Incomincio a scrivere una storia per approfittare di questo ozioso pomeriggio di domenica, con la tv accesa, immancabile corollario di una giornata solitaria.
C’è il calcio,mi interessa poco, sono stanca e non ho voglia di leggere .
Così penso di scrivere, che è sempre la cosa che mi diverte di più.
Comincio e il racconto si dipana lentamente e con qualche sorpresa prende una strada diversa da ciò che avevo in mente.
L’argomento cresce e si costruisce man  mano che i ricordi affiorano.
Si, perchè di ricordi si tratta in fondo.
Ricordi sfumati, arricchiti, trasformati, ma sono  pur sempre la principale fonte alla quale attingere .
Il personaggio principale si delinea, ma non ha ancora contorni ben definiti.

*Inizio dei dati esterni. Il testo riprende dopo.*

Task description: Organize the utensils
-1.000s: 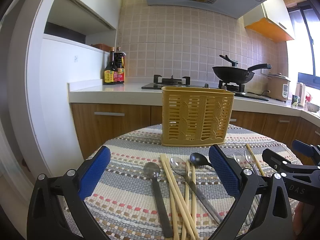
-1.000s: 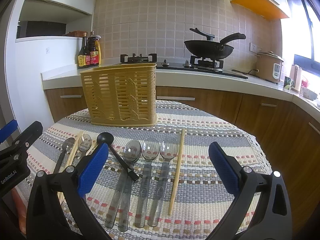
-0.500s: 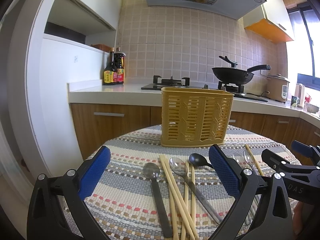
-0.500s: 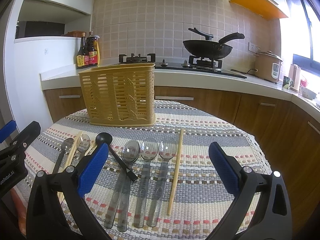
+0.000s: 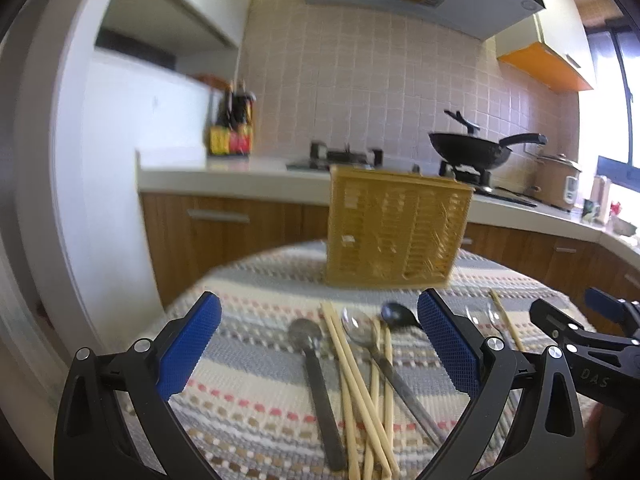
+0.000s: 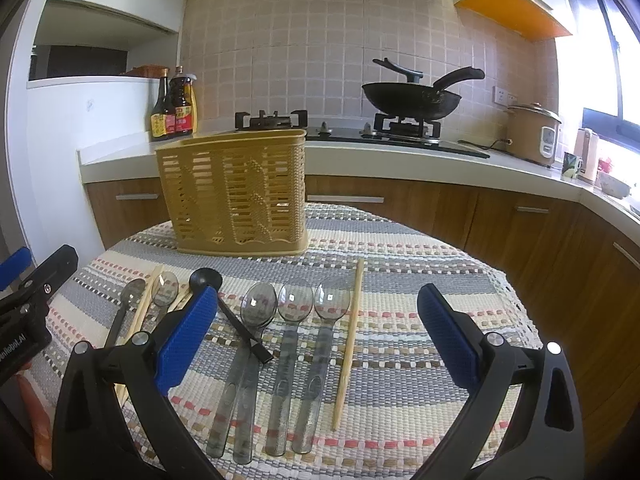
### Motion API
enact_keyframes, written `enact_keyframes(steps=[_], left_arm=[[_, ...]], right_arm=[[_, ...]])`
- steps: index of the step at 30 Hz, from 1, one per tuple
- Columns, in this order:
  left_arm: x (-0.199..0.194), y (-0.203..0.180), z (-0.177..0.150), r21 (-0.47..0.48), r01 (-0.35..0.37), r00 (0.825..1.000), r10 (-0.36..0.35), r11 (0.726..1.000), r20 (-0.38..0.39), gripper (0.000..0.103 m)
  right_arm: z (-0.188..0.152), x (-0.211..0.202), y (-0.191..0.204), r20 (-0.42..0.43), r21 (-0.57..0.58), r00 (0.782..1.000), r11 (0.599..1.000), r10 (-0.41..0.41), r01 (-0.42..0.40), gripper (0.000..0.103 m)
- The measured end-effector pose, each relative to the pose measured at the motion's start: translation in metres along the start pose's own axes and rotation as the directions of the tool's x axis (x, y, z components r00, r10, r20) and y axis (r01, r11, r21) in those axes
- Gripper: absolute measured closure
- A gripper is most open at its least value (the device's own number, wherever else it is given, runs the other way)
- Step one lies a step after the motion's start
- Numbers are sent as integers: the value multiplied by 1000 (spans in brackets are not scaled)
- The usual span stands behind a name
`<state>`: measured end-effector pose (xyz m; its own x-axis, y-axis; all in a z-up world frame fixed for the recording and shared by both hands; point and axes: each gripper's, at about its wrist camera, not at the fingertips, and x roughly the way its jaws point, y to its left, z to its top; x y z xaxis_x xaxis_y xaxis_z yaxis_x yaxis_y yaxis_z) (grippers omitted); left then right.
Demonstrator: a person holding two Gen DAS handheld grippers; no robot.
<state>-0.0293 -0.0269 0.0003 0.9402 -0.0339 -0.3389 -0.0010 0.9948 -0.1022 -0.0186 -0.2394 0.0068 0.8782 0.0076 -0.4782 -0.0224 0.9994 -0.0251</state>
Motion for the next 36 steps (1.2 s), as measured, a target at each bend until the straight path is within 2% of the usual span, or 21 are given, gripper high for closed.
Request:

Insomma sono ancora nella fase creativa.
Per fortuna.Si, perché all’improvviso va via la luce.Non ho ancora salvato niente.In un altro momento avrei detto parolacce, mi sarei rimproverata per non aver usato il portatile che ha la  sua brava batteria.
Stavolta no.Lascio scivolare le braccia lungo i fianchi, mi dico che riprenderò domani.

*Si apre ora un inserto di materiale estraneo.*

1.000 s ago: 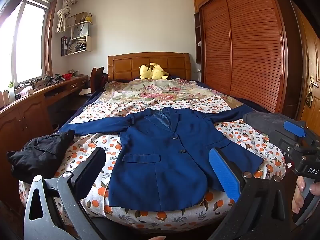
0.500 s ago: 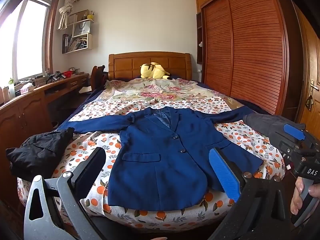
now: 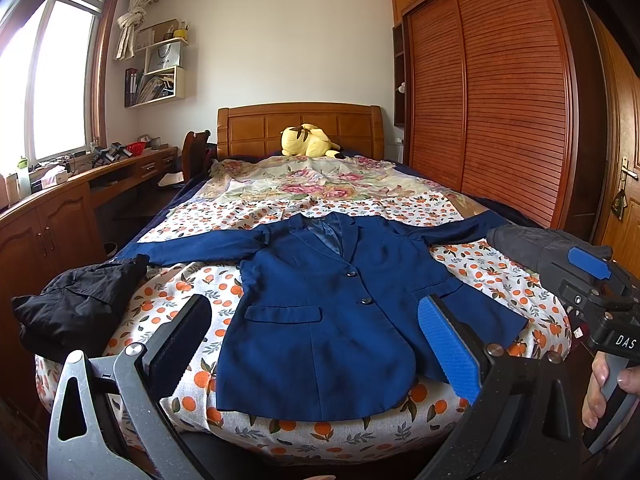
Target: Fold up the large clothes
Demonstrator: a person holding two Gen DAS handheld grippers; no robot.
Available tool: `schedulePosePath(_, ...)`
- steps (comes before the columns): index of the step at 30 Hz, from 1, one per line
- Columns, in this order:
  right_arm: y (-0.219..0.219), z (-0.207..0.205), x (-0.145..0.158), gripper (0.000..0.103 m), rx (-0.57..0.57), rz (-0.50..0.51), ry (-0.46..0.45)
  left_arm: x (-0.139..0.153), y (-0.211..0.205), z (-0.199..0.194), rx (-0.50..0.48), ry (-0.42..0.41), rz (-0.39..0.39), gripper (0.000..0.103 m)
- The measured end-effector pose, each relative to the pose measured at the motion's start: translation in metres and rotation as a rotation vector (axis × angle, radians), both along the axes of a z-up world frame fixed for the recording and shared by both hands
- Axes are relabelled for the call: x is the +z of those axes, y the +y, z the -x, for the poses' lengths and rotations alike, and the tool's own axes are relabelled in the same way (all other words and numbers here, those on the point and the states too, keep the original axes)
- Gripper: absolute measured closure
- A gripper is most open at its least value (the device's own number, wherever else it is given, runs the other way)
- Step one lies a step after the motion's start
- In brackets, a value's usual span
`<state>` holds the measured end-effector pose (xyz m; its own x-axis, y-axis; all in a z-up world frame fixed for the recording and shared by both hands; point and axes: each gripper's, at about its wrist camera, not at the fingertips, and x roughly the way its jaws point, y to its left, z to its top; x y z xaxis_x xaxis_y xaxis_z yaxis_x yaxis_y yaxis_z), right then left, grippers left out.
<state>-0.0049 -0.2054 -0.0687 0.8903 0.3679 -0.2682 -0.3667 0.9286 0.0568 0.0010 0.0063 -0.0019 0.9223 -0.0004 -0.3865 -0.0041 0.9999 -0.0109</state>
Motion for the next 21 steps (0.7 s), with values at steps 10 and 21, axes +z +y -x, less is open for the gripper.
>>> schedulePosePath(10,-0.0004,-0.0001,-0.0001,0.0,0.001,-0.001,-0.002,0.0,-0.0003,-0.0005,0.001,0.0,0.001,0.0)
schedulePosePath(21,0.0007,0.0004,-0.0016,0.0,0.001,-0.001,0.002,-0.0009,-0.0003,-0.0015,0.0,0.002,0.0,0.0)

So che non lo farò,le storie sospese non le riprendo quasi mai, è come se fossero già concluse.Mi domando che finale avrei trovato per Amanda e i suoi figli.
Un finale non convenzionale, uno banale, ma realistico o un finale sospeso, indefinito, come mi capita spesso.Non lo so,ma sono soddisfatta come se la storia l’avessi scritta e finita.Voi non la leggerete mai, ma questo dopotutto non è un male.